Later, as a peace offering, I attempted to do the mother / firstborn son thing of watching a movie with her on HBO one evening. I made popcorn with her and poured us sodas. The movie was Dune, of course, as I was still trying to soften her stance on that toy line, but she shut it off in disgust when the Bene Gesserit Reverend Mother Gaius Helen Mohiam has Paul Atreides put his hand in that box which appears to burn in a very graphic manner. A decade later, though, she would purchase blue colored contacts for me as I tired of glasses. My eyes are naturally brown, but I still wanted to look as much like Dune’s Fremen as I could, the people in the movie whose eyes have turned blue to due blood saturation of the spice Melange. Last month, attending the StarFest Entertainment Convention in Denver, I again acquired blue colored contacts, once more wanting to appear Fremen. I had made all three of the rare Dune Revell models from 1984 for submission into the StarFest Model Show. These included a Sandworm, Sand Crawler and Ornithopter. I even put them in a pexiglass tray filled with sand. They won me the “Rare Kit Award”. I phoned my mom afterward to tell her the good news and to thank her for the $100.00 birthday money she sent me for “collectibles” in the StarFest Dealer Room. I told her about the contacts I got and she asked me how much they were going for these days. I told her they were only costume lenses and were on sale for $35.00
“$35.00?!! CHRISTOPHER DO YOU KNOW I PAID $500.00 FOR YOUR LENSES WHEN THEY FIRST CAME OUT?!!”

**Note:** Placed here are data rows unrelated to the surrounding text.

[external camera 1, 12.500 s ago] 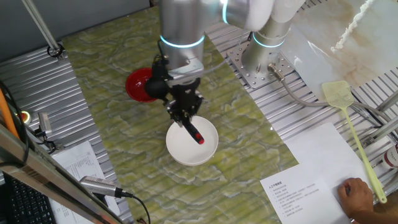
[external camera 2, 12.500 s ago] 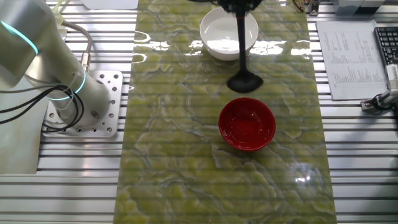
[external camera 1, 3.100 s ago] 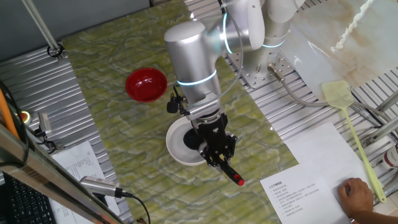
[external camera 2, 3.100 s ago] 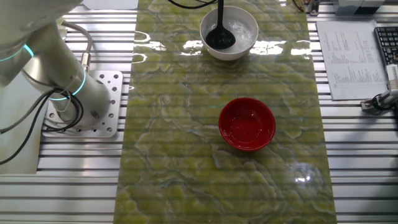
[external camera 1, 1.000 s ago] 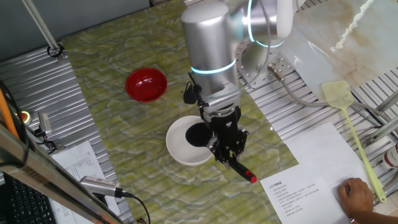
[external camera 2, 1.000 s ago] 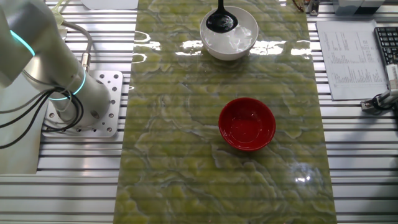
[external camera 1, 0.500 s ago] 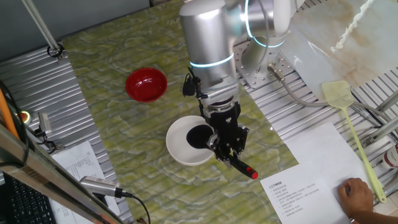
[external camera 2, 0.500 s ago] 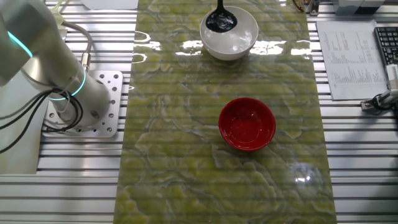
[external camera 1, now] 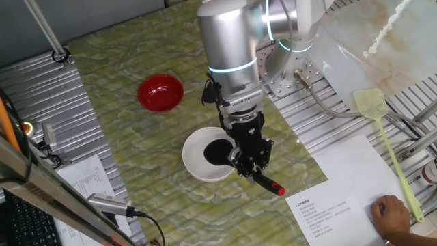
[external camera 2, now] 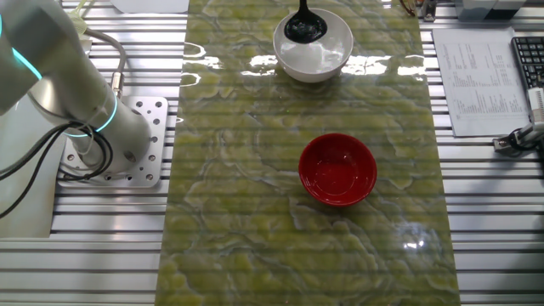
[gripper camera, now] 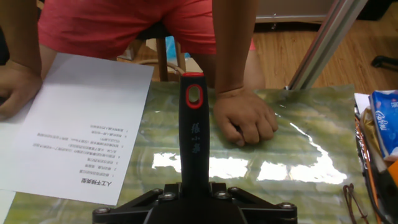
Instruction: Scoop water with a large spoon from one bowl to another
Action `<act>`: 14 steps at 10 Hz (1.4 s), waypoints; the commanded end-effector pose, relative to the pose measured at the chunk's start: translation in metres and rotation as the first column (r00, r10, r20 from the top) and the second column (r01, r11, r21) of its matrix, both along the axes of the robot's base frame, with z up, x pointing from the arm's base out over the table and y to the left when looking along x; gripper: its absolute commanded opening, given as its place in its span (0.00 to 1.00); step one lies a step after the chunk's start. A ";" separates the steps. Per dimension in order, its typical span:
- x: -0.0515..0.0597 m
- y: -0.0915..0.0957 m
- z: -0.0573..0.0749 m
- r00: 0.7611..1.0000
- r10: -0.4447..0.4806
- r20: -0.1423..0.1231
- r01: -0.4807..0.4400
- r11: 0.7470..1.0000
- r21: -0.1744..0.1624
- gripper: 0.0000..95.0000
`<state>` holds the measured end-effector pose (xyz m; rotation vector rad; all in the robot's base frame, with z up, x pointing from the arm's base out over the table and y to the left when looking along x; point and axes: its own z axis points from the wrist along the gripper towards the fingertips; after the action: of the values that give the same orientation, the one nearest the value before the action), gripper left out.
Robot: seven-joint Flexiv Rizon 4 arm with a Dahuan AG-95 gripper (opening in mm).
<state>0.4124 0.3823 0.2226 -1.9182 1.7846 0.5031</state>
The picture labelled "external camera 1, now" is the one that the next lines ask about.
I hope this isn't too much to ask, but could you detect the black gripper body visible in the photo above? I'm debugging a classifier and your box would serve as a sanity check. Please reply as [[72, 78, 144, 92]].
[[225, 111, 266, 161]]

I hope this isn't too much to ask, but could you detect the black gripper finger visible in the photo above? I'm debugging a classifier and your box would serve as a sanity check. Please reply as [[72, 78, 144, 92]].
[[228, 147, 255, 185], [255, 136, 275, 171]]

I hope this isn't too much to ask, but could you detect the black ladle with red tip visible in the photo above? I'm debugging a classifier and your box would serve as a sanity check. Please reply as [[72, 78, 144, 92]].
[[203, 137, 286, 197]]

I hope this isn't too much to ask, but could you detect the person's bare forearm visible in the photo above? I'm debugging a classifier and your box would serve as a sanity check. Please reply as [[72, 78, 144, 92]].
[[384, 229, 437, 246]]

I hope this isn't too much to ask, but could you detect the white bowl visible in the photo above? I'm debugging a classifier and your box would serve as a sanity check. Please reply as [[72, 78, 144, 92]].
[[182, 126, 240, 183]]

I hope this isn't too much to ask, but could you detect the red bowl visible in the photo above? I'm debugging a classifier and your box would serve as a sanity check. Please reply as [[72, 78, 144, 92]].
[[137, 74, 185, 113]]

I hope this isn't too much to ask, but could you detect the person's bare hand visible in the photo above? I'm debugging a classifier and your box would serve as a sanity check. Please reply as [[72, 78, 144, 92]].
[[371, 195, 411, 240]]

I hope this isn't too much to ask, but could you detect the green marble pattern mat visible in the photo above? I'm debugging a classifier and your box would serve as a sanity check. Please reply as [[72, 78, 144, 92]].
[[66, 0, 328, 246]]

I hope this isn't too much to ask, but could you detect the blank white paper sheet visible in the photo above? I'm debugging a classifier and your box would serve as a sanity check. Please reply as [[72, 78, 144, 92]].
[[312, 134, 410, 223]]

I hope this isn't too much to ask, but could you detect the paper with short text list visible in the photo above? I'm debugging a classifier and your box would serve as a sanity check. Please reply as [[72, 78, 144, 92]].
[[285, 180, 387, 246]]

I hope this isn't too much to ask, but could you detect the yellow-green fly swatter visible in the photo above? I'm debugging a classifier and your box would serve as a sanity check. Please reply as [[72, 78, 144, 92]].
[[353, 88, 426, 225]]

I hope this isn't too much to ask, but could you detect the aluminium profile bar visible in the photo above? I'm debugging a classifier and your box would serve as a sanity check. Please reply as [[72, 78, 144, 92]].
[[411, 98, 437, 124], [395, 128, 437, 163]]

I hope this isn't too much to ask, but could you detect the paper with dense printed table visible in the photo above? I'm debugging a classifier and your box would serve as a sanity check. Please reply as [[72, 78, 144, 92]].
[[54, 154, 133, 246]]

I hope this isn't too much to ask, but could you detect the beige marble pattern sheet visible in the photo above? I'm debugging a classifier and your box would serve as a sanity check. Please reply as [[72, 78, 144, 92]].
[[305, 0, 437, 112]]

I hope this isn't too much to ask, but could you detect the red white can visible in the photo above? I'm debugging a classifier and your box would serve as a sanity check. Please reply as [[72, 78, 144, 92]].
[[419, 159, 437, 187]]

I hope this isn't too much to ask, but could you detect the black rod base clamp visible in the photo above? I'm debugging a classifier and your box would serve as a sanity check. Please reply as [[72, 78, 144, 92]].
[[51, 47, 72, 68]]

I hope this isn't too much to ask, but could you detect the black keyboard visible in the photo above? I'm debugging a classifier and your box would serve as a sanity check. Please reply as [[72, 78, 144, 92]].
[[3, 191, 64, 246]]

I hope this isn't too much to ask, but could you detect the thin metal rod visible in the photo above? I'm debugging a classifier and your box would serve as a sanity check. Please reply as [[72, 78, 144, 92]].
[[23, 0, 69, 59]]

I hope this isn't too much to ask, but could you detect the orange pole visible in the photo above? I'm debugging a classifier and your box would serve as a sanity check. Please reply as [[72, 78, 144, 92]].
[[0, 97, 21, 153]]

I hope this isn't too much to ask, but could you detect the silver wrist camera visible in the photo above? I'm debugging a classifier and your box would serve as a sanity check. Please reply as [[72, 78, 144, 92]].
[[221, 87, 266, 115]]

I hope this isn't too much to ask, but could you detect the grey corrugated cable conduit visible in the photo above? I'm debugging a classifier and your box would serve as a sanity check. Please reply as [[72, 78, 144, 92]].
[[293, 69, 433, 136]]

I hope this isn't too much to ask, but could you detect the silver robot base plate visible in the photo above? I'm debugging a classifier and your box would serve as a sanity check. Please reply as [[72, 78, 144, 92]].
[[255, 44, 325, 99]]

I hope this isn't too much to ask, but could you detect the black camera cable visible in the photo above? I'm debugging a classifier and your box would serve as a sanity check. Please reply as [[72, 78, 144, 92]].
[[131, 208, 167, 246]]

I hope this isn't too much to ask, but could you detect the silver finned camera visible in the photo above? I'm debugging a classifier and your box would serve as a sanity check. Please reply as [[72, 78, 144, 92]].
[[87, 193, 135, 218]]

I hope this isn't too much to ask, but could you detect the small camera mount clamp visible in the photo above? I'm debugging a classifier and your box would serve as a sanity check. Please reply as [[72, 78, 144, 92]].
[[37, 141, 63, 167]]

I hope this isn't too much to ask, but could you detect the small grey camera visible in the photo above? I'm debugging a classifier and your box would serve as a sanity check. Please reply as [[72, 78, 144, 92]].
[[40, 122, 58, 148]]

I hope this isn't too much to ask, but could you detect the aluminium frame bar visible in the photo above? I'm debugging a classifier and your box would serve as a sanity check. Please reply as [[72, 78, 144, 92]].
[[0, 135, 137, 246]]

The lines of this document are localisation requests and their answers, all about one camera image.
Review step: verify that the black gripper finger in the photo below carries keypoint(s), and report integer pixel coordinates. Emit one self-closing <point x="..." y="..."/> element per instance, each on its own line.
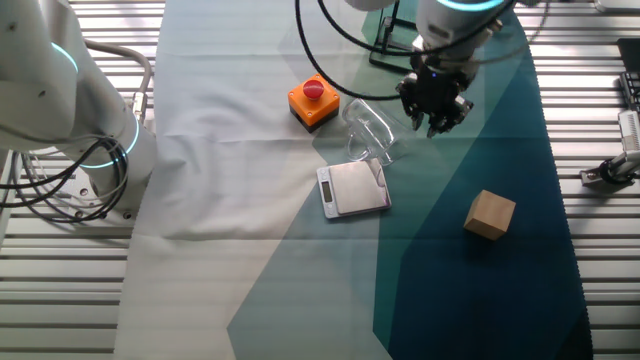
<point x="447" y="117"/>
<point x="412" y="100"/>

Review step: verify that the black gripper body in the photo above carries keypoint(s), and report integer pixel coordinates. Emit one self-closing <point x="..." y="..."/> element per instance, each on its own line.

“I know you did. And thanks, mom.”
My models are proudly displayed under their award near the front door of my apartment. In another room are my Battlestar Galactica models, which won “Best BSG” at last year’s StarFest. It was at this convention that I met the real Darth Vader, David Prowse. I made a light-up shadowbox diorama for him to sign with Darth Vader and Luke Skywalker action figures inside. I told him about the traumatic face-crushing incident and asked him if he ever signed photos at a Thornton Yellow Front. He didn’t recall ever doing so.
“Imposter!” He laughed, looking over my diorama with appreciation. I look at it every day, my blue Fremen eyes beaming with gratitude.